Extracted information section start

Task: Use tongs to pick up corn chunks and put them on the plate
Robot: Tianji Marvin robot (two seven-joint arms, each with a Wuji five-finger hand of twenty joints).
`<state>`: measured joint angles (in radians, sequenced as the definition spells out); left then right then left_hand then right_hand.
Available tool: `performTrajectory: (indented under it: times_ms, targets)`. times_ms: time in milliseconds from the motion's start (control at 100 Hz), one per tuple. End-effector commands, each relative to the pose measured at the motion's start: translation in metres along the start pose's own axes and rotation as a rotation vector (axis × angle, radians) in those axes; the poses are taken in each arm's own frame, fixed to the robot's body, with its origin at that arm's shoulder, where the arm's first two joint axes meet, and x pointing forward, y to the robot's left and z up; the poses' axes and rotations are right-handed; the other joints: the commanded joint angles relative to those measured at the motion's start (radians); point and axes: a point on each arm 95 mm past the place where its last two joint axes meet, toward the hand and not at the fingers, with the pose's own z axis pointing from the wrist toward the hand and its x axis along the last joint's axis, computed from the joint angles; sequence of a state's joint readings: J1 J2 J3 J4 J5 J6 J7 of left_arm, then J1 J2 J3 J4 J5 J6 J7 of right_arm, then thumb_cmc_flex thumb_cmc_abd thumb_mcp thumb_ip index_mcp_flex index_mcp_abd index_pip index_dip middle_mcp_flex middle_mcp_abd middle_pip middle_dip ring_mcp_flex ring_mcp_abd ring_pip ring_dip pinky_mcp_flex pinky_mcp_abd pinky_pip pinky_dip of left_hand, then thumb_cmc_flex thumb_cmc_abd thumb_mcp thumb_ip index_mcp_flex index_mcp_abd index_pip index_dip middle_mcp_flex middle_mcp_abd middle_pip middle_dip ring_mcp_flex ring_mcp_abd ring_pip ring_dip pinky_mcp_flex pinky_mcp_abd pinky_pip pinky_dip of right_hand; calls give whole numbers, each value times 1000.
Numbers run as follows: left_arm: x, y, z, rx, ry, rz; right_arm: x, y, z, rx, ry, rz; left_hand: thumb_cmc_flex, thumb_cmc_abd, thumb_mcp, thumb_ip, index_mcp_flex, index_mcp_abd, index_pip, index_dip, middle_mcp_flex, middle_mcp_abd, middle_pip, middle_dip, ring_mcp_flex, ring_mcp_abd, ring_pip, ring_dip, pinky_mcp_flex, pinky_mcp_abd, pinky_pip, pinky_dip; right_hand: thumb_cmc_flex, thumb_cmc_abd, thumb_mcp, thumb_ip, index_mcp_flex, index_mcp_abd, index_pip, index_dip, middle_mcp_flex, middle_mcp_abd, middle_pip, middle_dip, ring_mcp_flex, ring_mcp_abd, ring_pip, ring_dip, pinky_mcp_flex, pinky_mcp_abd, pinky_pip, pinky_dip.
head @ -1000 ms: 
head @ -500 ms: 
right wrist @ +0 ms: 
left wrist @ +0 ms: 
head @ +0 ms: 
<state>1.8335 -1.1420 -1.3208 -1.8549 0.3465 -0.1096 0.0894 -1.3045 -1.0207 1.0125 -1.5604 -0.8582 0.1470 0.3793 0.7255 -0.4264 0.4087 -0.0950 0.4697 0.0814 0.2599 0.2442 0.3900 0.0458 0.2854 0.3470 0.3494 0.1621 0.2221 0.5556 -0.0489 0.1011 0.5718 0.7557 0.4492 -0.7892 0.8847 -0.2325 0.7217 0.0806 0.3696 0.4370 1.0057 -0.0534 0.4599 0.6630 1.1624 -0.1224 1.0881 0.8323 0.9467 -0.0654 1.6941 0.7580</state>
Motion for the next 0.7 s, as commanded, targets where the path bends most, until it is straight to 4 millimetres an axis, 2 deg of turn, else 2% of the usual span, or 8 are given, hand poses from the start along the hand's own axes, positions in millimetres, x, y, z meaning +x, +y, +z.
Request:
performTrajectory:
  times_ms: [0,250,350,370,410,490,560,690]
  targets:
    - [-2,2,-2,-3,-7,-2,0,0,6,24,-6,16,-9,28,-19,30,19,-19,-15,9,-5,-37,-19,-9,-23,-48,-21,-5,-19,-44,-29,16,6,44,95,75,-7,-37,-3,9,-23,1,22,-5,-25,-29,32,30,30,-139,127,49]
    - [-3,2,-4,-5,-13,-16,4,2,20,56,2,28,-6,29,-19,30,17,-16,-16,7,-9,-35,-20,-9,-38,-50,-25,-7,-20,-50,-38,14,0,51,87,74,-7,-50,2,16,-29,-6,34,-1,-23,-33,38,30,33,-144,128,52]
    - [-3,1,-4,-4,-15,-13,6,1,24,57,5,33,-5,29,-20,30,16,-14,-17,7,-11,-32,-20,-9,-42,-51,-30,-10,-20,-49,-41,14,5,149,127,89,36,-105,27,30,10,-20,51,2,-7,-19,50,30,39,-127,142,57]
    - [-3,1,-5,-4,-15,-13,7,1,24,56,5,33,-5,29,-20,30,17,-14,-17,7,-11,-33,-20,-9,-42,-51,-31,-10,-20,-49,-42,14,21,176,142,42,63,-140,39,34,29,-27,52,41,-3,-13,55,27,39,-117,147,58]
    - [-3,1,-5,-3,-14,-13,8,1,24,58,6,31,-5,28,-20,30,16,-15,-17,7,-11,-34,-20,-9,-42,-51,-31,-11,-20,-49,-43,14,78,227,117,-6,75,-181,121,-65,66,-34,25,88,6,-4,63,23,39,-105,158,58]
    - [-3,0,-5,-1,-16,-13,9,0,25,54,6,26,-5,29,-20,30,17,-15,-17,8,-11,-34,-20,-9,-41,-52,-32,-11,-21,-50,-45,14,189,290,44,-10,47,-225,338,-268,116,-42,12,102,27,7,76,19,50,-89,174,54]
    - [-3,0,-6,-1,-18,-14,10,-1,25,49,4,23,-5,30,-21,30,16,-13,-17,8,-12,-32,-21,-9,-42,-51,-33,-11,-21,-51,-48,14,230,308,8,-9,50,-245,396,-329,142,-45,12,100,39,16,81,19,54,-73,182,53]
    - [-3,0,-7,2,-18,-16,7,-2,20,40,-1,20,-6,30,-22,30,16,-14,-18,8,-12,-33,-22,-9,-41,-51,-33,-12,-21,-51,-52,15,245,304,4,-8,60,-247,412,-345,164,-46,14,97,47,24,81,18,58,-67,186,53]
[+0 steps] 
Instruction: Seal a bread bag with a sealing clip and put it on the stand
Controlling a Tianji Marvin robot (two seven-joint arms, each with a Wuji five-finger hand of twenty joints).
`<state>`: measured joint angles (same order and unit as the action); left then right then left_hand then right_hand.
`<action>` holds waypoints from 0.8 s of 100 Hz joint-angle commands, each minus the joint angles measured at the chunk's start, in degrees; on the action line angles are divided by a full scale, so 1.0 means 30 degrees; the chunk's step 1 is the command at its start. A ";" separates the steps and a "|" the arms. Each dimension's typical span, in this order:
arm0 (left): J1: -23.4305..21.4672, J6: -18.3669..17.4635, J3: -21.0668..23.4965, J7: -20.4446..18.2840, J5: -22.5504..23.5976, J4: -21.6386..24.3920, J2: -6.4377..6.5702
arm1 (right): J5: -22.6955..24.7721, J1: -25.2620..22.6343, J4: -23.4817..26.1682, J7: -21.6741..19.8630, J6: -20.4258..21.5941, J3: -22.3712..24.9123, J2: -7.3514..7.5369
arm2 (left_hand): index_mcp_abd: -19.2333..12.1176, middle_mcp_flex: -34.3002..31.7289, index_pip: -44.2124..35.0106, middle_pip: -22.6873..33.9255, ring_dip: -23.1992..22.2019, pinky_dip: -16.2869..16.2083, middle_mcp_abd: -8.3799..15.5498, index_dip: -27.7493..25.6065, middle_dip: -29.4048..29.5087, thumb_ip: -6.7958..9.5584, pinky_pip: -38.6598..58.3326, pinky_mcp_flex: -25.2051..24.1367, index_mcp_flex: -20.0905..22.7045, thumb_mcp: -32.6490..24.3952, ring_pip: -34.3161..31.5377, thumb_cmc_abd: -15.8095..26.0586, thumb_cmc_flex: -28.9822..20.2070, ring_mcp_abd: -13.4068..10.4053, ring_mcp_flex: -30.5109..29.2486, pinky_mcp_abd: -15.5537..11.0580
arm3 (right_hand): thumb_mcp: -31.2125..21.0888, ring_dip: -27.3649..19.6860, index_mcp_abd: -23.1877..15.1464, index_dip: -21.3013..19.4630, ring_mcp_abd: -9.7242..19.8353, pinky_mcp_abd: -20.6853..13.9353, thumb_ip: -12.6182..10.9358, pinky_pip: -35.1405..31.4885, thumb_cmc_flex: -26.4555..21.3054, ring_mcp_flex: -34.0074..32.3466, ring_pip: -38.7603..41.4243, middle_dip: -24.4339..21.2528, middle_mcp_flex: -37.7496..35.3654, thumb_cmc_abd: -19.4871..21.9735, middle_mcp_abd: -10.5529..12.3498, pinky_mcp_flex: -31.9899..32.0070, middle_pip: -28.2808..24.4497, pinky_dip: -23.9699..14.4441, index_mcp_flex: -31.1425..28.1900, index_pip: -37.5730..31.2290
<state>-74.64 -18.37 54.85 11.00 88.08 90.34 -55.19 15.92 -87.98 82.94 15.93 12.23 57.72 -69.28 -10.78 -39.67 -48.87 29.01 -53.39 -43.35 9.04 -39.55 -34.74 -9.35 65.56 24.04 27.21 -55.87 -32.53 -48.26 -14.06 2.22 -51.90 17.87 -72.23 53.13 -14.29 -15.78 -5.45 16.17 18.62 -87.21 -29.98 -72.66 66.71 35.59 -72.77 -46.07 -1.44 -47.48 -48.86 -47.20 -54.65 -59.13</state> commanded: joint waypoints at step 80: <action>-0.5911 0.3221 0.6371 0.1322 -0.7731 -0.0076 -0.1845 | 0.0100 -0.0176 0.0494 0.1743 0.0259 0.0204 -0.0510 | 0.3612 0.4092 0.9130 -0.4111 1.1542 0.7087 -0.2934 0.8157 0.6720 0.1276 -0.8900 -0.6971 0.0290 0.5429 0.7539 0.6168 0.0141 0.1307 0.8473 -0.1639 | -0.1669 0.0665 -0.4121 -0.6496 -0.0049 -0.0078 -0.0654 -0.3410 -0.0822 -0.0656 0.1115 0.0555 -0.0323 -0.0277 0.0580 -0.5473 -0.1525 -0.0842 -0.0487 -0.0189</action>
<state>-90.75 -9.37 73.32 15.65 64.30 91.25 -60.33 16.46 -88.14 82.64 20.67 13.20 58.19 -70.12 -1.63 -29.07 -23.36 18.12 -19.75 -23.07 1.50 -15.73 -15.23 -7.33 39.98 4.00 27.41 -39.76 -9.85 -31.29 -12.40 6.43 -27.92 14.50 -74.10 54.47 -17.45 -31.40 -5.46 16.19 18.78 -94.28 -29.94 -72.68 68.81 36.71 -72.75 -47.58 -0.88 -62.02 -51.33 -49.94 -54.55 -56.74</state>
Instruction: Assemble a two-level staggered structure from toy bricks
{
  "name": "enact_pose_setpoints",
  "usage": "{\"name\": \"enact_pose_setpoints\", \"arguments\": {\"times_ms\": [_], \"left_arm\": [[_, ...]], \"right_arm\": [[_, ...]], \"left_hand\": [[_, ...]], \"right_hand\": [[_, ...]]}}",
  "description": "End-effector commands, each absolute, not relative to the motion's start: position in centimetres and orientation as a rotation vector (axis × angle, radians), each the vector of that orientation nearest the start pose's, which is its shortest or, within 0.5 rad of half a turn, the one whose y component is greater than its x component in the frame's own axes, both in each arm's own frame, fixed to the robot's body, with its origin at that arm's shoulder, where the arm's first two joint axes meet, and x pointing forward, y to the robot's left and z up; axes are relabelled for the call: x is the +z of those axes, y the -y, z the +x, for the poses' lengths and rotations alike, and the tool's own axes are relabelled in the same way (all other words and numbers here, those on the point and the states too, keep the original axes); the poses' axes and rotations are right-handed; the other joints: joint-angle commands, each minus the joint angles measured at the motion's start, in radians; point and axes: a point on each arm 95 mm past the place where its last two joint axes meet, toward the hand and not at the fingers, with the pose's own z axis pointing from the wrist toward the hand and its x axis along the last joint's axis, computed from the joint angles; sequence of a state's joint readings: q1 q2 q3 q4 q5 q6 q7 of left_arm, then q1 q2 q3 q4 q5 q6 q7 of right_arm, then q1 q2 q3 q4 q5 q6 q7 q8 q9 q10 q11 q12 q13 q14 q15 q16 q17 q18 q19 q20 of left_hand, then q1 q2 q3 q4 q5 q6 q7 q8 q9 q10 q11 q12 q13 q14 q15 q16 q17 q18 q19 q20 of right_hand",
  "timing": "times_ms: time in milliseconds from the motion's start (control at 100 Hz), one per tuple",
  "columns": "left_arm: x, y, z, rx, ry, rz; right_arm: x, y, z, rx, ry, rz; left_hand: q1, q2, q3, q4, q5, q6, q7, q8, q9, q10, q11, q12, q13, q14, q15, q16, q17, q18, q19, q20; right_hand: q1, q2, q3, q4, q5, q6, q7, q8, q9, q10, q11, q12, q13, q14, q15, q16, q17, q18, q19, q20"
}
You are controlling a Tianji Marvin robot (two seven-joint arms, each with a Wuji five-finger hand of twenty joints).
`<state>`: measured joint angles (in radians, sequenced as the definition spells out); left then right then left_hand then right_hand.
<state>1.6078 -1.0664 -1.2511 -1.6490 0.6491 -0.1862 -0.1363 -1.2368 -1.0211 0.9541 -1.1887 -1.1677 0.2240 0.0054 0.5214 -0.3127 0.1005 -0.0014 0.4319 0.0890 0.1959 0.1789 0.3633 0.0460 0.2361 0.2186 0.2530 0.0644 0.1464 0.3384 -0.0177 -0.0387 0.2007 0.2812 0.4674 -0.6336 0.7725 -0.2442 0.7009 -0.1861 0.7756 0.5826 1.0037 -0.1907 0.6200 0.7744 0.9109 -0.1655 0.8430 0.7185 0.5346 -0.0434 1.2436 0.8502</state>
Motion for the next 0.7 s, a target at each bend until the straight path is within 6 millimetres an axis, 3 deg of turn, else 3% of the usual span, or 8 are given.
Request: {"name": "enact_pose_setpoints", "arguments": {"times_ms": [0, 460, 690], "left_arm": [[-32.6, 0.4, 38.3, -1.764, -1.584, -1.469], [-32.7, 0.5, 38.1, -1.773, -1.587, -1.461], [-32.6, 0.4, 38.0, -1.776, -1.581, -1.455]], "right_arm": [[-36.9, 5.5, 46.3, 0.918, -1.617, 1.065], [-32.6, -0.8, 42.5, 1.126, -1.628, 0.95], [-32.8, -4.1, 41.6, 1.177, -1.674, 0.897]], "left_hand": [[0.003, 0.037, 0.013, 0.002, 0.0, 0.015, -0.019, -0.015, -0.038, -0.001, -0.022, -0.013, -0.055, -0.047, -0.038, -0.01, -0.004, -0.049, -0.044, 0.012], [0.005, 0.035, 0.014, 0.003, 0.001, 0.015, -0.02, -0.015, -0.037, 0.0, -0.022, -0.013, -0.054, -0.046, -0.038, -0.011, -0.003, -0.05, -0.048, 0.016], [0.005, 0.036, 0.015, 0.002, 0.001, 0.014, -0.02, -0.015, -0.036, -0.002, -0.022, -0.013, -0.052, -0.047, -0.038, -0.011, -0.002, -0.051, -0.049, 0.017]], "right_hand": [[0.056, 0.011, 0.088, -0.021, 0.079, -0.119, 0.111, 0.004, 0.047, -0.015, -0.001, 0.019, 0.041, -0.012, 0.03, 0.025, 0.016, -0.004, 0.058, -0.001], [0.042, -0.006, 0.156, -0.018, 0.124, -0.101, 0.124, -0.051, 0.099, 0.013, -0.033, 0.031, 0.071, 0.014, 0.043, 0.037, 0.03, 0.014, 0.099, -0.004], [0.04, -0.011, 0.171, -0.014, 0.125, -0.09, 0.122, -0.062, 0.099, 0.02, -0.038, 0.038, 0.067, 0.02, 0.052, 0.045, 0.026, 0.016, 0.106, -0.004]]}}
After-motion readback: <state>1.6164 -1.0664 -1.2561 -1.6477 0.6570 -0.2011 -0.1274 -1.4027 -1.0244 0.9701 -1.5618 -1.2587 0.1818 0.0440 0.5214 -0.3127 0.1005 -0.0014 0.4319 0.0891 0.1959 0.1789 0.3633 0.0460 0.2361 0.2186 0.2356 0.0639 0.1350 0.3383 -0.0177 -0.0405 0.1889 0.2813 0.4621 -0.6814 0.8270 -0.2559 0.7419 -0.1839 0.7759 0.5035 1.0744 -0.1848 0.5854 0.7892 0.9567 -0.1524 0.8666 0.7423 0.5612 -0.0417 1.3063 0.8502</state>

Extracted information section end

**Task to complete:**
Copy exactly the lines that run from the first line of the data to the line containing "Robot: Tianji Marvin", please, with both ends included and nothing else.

**Your solution:**
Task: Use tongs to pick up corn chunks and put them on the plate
Robot: Tianji Marvin robot (two seven-joint arms, each with a Wuji five-finger hand of twenty joints).

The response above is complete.